Give back only the lines in the records below from the one with "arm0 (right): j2" to the one with "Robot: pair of", both inclusive, word for word.

------------------------------------

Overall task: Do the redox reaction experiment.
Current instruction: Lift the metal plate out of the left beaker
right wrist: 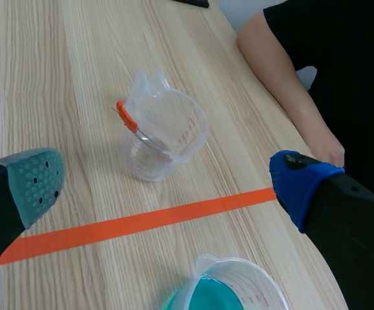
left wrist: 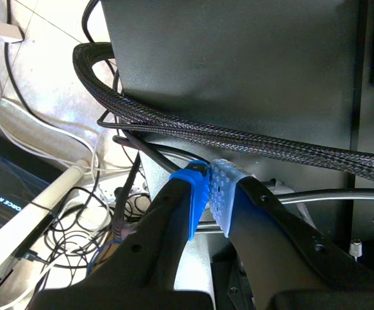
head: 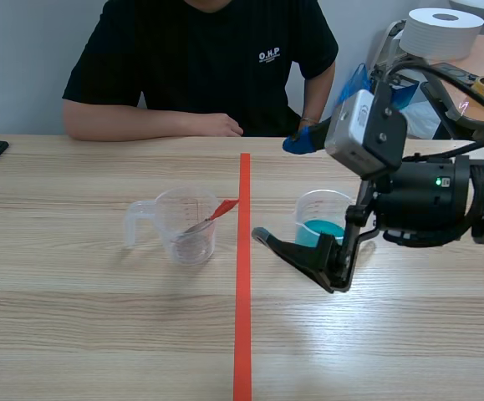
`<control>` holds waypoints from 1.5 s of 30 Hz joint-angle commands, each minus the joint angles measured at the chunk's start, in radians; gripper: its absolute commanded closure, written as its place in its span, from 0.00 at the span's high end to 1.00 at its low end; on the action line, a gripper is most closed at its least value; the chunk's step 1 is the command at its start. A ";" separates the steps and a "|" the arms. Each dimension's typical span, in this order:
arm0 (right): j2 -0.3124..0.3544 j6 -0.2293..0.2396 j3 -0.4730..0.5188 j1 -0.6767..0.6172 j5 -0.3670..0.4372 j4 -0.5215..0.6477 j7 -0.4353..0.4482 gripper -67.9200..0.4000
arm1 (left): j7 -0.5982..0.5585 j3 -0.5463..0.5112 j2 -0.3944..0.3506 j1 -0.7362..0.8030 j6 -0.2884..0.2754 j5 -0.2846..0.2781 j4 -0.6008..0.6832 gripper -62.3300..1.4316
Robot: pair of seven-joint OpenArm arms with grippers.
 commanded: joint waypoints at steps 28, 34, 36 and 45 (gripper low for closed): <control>-0.198 -0.094 -0.093 0.129 -0.257 -0.168 0.091 0.50 | -0.004 -0.002 0.000 -0.003 -0.002 -0.002 0.011 0.09; -0.198 -0.094 -0.093 0.129 -0.257 -0.168 0.099 0.22 | -0.004 -0.002 0.000 -0.003 -0.002 -0.002 0.011 0.09; -0.198 -0.094 -0.093 0.129 -0.257 -0.168 0.099 0.12 | -0.004 -0.002 0.000 -0.003 -0.002 -0.002 0.011 0.09; -0.198 -0.093 -0.092 0.129 -0.253 -0.159 0.162 0.02 | -0.004 -0.002 0.000 -0.003 -0.002 -0.002 0.011 0.09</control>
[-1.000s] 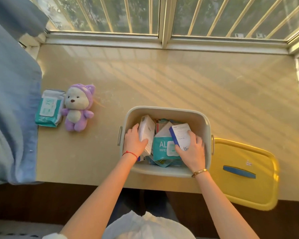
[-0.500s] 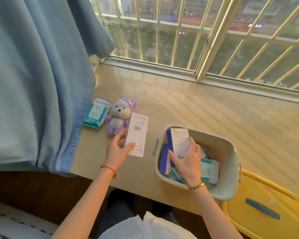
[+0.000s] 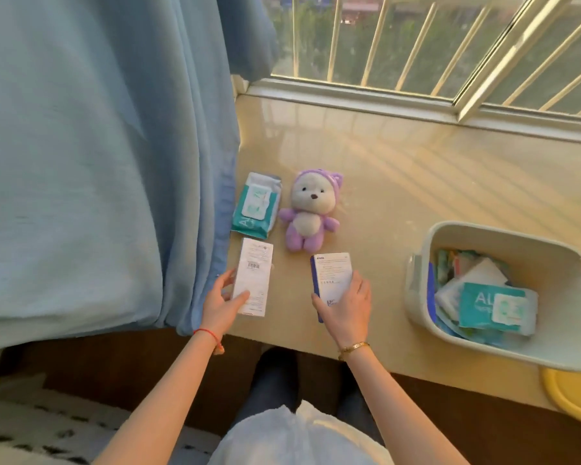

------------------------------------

Exercise output:
arm0 (right): j2 -0.3124..0.3544 j6 -0.2293..0.2396 j3 -0.4730..0.5188 j1 -0.6767..0.6172 j5 -0.3670..0.4372 j4 -0.5215..0.6477 j7 -0.4353..0.4482 gripper -67.9200..0.4000
arm1 (left): j7 -0.5982..0.5585 j3 -0.5463..0.5112 j2 -0.3944..0.3506 j1 -0.7362..0.8030 j6 -0.2884..0.2754 j5 -0.2846..0.2781 j4 -0.6008..0.6832 gripper -62.3300..1.4316
Robot: pair of seven-joint OpenArm arms with grippers.

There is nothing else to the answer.